Your assignment:
From the listing below, pull out the lines that hold "This".

Input data:
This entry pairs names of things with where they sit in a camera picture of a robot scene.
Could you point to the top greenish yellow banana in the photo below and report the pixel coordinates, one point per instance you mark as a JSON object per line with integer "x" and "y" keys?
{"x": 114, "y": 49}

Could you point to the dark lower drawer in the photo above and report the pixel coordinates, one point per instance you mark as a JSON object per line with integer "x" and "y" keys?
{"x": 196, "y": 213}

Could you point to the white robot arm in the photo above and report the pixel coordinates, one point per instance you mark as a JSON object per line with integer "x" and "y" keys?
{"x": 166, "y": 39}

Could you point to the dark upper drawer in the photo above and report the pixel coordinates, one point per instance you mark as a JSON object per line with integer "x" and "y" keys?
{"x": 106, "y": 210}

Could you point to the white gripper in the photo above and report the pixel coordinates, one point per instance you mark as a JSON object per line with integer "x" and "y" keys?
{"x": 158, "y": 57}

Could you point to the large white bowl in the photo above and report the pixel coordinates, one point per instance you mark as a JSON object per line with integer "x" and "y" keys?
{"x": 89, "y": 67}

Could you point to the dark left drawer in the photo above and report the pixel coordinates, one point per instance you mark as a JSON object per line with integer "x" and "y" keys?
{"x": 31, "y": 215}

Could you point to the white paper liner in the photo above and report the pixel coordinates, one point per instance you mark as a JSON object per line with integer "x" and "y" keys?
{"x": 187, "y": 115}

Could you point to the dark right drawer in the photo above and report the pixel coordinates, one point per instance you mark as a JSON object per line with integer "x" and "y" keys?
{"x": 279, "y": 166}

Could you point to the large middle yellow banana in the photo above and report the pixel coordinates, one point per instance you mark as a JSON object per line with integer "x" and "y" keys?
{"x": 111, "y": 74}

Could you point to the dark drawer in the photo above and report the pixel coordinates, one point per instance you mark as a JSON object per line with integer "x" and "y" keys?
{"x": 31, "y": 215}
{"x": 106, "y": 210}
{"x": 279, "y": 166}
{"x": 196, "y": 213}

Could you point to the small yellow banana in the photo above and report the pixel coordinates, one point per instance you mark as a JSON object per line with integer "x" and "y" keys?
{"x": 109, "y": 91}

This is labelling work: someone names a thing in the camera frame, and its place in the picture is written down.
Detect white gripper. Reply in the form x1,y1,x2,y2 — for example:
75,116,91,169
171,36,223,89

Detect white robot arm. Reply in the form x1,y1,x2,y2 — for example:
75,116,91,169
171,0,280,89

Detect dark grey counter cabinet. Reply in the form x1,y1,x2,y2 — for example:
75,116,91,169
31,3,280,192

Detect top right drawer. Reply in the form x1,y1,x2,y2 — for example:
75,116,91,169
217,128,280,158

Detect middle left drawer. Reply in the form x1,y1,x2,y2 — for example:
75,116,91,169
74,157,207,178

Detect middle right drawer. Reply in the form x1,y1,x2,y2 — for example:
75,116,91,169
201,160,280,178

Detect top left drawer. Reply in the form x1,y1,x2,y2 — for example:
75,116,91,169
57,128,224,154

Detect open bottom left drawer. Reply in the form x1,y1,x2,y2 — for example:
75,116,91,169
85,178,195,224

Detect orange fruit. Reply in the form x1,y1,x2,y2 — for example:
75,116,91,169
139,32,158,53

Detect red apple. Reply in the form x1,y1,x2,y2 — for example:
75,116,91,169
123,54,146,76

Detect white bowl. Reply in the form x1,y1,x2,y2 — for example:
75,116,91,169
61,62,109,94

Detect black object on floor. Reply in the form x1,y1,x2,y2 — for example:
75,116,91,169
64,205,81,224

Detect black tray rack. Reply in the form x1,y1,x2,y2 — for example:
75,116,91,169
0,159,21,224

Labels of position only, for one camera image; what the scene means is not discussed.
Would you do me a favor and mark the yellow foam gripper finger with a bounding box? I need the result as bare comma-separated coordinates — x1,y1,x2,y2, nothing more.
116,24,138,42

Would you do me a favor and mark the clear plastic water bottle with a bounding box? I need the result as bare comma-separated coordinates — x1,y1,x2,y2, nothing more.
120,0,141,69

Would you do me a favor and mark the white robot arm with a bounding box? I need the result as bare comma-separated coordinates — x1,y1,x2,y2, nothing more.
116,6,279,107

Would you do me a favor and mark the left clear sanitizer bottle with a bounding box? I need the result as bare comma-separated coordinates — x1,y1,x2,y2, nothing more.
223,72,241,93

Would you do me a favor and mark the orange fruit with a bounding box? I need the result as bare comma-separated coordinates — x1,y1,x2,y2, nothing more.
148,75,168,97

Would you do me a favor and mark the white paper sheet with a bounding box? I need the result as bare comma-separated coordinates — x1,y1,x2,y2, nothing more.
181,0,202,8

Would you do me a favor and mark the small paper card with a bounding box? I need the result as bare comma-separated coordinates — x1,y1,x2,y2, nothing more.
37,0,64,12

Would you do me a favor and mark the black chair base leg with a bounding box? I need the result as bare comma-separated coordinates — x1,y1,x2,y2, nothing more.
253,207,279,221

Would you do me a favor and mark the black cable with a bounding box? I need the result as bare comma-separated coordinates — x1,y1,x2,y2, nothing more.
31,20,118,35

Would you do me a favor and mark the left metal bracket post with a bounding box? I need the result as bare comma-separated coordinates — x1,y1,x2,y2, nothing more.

Response:
This entry pairs names of things with where they sit in a camera picture of a robot scene.
This is labelling work: someone names a thing in the camera frame, and its place in the picture is written down.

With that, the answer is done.